#### [Required work]
State the number of lines in the following data that contain the string "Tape", and nothing else.

#### [Available data]
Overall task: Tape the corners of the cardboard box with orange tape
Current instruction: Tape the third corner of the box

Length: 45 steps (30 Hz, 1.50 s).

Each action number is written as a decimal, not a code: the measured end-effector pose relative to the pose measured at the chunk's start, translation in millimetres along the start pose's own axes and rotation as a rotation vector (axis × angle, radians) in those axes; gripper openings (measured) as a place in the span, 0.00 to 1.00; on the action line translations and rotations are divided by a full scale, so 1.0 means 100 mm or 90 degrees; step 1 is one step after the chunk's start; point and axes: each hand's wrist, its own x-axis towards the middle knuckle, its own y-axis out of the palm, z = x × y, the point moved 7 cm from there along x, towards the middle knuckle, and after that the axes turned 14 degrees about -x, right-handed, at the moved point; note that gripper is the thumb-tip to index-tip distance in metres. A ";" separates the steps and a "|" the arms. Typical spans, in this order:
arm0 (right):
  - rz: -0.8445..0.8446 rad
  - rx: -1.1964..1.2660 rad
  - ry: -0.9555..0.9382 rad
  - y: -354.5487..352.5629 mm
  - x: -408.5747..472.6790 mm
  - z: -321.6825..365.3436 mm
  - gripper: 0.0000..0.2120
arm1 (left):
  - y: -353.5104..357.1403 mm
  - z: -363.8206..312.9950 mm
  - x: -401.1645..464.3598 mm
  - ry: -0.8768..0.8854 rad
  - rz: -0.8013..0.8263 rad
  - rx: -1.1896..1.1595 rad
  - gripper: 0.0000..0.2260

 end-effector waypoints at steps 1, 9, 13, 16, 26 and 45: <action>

#### [Response]
2